- WORK REQUIRED: Copy out the listing below, keeping every character as is.

- DATA SECTION:
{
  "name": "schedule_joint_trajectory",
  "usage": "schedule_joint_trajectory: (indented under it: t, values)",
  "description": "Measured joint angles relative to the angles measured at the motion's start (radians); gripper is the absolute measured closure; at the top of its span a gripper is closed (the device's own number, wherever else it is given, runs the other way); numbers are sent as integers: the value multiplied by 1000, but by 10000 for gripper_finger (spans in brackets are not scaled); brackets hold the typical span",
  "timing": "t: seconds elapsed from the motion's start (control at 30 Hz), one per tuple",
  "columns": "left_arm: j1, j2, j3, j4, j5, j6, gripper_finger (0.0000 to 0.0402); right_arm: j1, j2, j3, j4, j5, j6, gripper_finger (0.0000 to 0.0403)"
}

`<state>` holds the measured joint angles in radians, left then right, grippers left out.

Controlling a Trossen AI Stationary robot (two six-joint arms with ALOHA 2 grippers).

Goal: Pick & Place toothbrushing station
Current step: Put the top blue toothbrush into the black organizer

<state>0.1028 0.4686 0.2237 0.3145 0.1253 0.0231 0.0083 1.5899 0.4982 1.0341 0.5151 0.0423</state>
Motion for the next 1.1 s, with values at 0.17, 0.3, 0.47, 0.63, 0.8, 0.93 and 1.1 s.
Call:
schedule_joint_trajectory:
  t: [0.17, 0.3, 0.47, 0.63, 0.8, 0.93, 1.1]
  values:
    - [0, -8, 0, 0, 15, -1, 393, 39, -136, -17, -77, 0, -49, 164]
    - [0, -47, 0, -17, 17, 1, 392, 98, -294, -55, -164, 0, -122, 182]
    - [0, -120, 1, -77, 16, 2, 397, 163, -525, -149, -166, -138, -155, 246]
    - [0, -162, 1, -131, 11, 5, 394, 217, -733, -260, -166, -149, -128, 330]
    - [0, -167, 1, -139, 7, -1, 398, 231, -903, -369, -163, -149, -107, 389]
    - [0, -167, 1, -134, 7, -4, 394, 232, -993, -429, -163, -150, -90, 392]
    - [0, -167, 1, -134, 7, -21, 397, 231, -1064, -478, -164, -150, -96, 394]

- RESPONSE AREA:
{
  "name": "schedule_joint_trajectory",
  "usage": "schedule_joint_trajectory: (indented under it: t, values)",
  "description": "Measured joint angles relative to the angles measured at the motion's start (radians); gripper is the absolute measured closure; at the top of its span a gripper is closed (the device's own number, wherever else it is given, runs the other way); numbers are sent as integers: the value multiplied by 1000, but by 10000 for gripper_finger (spans in brackets are not scaled); brackets hold the typical span",
  "timing": "t: seconds elapsed from the motion's start (control at 30 Hz), one per tuple",
  "columns": "left_arm: j1, j2, j3, j4, j5, j6, gripper_finger (0.0000 to 0.0402); right_arm: j1, j2, j3, j4, j5, j6, gripper_finger (0.0000 to 0.0403)"
}

`<state>` holds the measured joint angles in radians, left then right, grippers left out.

Controlling a Trossen AI Stationary robot (two six-joint arms with ALOHA 2 grippers).

Goal: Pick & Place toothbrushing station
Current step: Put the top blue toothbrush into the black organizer

<state>0.1028 0.4686 0.2237 0.3145 0.1253 0.0231 0.0083 1.5899 0.4982 1.0341 0.5151 0.0423</state>
Motion for the next 1.1 s, with values at 0.17, 0.3, 0.47, 0.63, 0.8, 0.93 and 1.1 s.
Call:
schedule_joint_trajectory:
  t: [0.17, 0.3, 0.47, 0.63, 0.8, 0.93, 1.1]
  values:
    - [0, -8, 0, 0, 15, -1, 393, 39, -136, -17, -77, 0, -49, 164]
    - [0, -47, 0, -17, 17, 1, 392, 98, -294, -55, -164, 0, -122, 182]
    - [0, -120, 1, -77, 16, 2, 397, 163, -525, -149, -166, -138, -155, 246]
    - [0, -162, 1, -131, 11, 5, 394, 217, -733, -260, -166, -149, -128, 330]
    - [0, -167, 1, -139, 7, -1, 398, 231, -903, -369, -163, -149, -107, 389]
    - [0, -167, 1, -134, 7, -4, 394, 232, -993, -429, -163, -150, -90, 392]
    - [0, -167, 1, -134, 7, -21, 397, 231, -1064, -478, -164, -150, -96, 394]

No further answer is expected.